1920年代は、とりわけヨーロッパにおいて政治的にも文化的に大変興味深い時代です。第一次世界大戦と第二次世界大戦の間、いわゆる戦間期であり、新しい時代を迎えた高揚感と、民主主義と共産主義とファシズムの間の新たな対立に懸念と不安感が漂い始める時代です。交通と通信の発達による国際化が進み、ベルリン、パリ、ロンドン、ウィーンといったヨーロッパの主要都市において、また、ニューヨーク、東京、上海等においても大衆文化が台頭するエネルギーに満ちた時代でもありました。
 とりわけ1920年代のウィーンは、伝統文化と革新文化が入り乱れる新時代の実験場であったと言えるでしょう。大戦に破れ、ハプスブルク王朝が崩壊し、社会民主党が政権を握ります。いわゆる「赤いウィーン」の時代です。巨大帝国は弱小共和国に縮小され、市民の生活が困窮を極めるなか、労働者のための住空間を改善すべくカール・マルクス・ホーフ等の集合住宅が建設され、ウィーン大学の科学者らが社会改革をも標榜する思想運動を興し(ウィーン学団の統一科学運動)、元学校教師の教育行政官オットー・グレッケルが進めた学校改革によって、ウィーンは新教育のメッカとして世界中から視察団を迎えることになるのです。

photo
photo
photo

 
 

ルートウィッヒの1920年代

photo
photo

第一次世界大戦に志願兵として従軍したルートウィッヒは、イタリアで捕虜生活を過ごした後、『論理哲学論考』を出版します。この本によって哲学の問題はすべて解消したと考えたルートウィッヒは、グレッケルの指導下にあったウィーン市教員養成学校に通い、希望して山間部の学校に赴任します。しかしながら、体罰事件を起こして退職、姉マルガレーテは弟に何か専念できることをとの思いから居宅の建設を任せて、現代様式の邸宅が建ちました。ルートウィッヒは、この間、ウィーン学団の科学者らと交流するとともに、哲学の問題がいまだ残されていることに気づき、ケンブリッジにて哲学を再開します。

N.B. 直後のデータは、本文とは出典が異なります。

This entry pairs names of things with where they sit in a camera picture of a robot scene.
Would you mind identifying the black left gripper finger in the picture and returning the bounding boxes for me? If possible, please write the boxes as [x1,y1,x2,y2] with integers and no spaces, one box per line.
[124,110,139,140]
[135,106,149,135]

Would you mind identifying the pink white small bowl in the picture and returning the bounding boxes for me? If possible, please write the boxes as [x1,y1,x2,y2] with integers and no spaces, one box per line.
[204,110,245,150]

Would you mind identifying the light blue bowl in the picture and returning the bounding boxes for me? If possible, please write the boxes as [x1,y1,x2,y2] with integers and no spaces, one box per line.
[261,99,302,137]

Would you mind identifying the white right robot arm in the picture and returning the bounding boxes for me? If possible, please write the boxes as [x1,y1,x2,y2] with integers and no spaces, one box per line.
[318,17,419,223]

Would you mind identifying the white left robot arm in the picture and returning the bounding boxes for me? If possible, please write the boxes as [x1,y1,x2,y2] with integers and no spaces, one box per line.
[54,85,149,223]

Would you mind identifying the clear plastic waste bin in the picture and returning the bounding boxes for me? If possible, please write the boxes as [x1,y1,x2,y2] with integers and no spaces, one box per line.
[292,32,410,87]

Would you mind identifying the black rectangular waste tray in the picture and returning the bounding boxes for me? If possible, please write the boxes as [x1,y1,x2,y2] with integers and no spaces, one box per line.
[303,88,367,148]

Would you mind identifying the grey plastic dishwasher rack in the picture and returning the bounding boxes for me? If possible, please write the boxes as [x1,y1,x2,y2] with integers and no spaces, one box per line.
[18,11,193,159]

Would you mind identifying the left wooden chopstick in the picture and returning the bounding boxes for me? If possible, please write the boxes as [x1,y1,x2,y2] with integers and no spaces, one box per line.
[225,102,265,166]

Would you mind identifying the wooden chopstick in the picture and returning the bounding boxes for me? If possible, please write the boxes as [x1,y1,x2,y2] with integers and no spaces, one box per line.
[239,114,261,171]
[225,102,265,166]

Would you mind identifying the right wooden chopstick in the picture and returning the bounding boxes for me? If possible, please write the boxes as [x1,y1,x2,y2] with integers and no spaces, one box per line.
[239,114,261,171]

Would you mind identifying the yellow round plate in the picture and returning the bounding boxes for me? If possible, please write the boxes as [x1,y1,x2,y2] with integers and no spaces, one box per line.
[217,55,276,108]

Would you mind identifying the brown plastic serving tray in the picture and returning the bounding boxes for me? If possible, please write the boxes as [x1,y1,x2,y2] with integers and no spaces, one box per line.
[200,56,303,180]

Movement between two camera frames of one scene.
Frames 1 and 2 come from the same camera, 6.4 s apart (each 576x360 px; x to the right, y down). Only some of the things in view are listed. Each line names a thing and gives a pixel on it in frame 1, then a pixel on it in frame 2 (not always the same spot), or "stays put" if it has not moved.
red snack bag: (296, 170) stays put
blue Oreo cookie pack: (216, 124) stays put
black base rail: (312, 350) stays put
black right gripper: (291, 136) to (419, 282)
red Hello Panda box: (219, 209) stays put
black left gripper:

彼のその後の哲学は子どもの言語学習を事例として用いるユニークなものとなります。

1920年代ウィーンを考えることの意味

photo

第一次世界大戦を反省したはずのウィーンが第二次世界大戦によってほとんど破壊されてしまいます。私たちがその「失敗した反省」から学ぶべき点はいくつもあるでしょう。ウィーンにおいて特異な位置づけにあったウィトゲンシュタイン家の人々が1920年代をいかに生きたのかを問うことを通して、その学ぶべき点がいくつも浮かび上がってくるのです。

 
 

photo

広島大学 副学長 大学院教育学研究科教授 丸山恭司氏

(プロフィール)
広島大学副学長(交際交流)、国際センター長、大学院教育学研究科教授。専門は教育哲学、教育倫理学。フロリダ州立大学博士課程修了(2000年)。博士。
ウィーン出身の哲学者Ludwig Wittgensteinを中心に、1920年代ウィーンの精神史も研究対象。調査や学会参加のため、ウィーン、グラーツ、ザルツブルクの他、キルヒベルク・アム・ベクセルも訪問。